With an attitude like that, Ford Nation will be in its glory, at least for the short-term. At the start of July, Ford intends to recall the legislature to end the York University strike and
implement his planned 10-cents-per-litre reduction in gas prices.

He is hoping to achieve that by cutting the provincial excise tax and scrapping Ontario’s cap-and-trade program with Quebec and California.

While withdrawing from the climate change pact could take 18 months, Tories believe the taxes can be cut before Ontario exits the greenhouse-gas reduction program.
Turning his back on climate change abatement and adaptation will undoubtedly elicit paroxysms of joy, but, as the saying goes, be careful what you wish for:
Antarctica’s ice sheet is melting at a rapidly increasing rate, now pouring more than 180 billion tonnes of ice into the ocean annually and raising sea levels a half-millimetre every year, a team of 80 scientists reported Wednesday.

The melt rate has tripled in the past decade, the study concluded. If the acceleration continues, some of scientists’ worst fears about rising oceans could be realized, leaving low-lying cities and communities with less time to prepare than they had hoped.
But what do facts mean to the people devoted to a provincial Wizard of Oz? Probably as much as they do to those who see no paradox in a prime minister who says that we can meet our climate-change goals at the same time we buy up and expand pipelines to extract more bitumen from the tar sands of Alberta.

Clearly, we are no longer in Kansas.


  1. Egos rule the roost, Lorne. Critical thinking is a fossil from the past.

    1. And it is the curse of intelligence to bear witness to the ensuing folly, Owen.

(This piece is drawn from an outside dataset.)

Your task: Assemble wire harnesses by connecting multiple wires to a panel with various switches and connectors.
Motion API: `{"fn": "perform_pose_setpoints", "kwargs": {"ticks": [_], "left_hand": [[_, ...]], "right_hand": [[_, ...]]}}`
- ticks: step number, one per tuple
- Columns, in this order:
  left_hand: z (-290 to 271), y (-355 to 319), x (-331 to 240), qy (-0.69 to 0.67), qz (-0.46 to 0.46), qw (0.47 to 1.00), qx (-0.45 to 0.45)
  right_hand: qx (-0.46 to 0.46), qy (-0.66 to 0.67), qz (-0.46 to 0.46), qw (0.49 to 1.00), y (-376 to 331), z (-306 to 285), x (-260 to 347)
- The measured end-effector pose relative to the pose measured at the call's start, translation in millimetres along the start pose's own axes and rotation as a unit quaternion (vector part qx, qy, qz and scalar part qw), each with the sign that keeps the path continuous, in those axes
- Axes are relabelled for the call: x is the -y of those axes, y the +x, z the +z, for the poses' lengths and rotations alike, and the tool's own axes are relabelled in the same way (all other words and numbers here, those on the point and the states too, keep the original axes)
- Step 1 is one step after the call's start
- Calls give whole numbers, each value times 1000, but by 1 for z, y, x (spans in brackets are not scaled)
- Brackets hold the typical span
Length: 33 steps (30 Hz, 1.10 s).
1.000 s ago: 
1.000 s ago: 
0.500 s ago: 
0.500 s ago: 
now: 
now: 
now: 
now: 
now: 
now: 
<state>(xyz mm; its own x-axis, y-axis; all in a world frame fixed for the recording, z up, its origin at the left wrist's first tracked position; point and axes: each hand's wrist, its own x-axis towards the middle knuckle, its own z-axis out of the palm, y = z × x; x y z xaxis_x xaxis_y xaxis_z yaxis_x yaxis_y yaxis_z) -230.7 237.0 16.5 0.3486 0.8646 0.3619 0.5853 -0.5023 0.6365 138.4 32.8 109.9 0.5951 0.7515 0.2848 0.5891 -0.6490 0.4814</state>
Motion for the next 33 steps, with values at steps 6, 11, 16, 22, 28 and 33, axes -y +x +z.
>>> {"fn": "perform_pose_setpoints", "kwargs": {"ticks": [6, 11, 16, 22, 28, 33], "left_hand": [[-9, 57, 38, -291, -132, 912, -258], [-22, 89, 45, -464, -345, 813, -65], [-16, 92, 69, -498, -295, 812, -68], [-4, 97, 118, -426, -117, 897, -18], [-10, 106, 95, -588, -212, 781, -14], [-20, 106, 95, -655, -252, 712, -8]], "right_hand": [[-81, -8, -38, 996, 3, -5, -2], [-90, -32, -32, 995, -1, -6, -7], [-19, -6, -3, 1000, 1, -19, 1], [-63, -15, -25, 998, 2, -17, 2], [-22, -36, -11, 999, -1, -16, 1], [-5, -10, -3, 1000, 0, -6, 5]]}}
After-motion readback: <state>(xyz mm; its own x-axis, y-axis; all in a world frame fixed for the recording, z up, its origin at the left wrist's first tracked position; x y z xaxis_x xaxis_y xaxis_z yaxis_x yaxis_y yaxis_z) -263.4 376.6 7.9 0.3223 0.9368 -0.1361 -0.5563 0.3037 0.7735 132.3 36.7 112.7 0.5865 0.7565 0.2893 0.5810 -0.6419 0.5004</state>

  2. I think this public attitude of selfishness and "what's in it for me?" has found purchase in most states and provinces. I've sensed a general apathy toward what our actions portend for future generations even our own grandchildren. Their kids, our great-grandchildren are irrelevant. If the current generations had to experience the consequences of our actions we would behave entirely differently. It's hard to imagine that we can be so callous to nihilism.

    1. I, too, am floored by the egregious narcissism people today are displaying, Mound. it reminds me of something you have talked about on your blog, the lesson of Easter Island. When we consume the very things that make our continued existence possible, it is hard not to believe that the closing curtain is fast being drawn.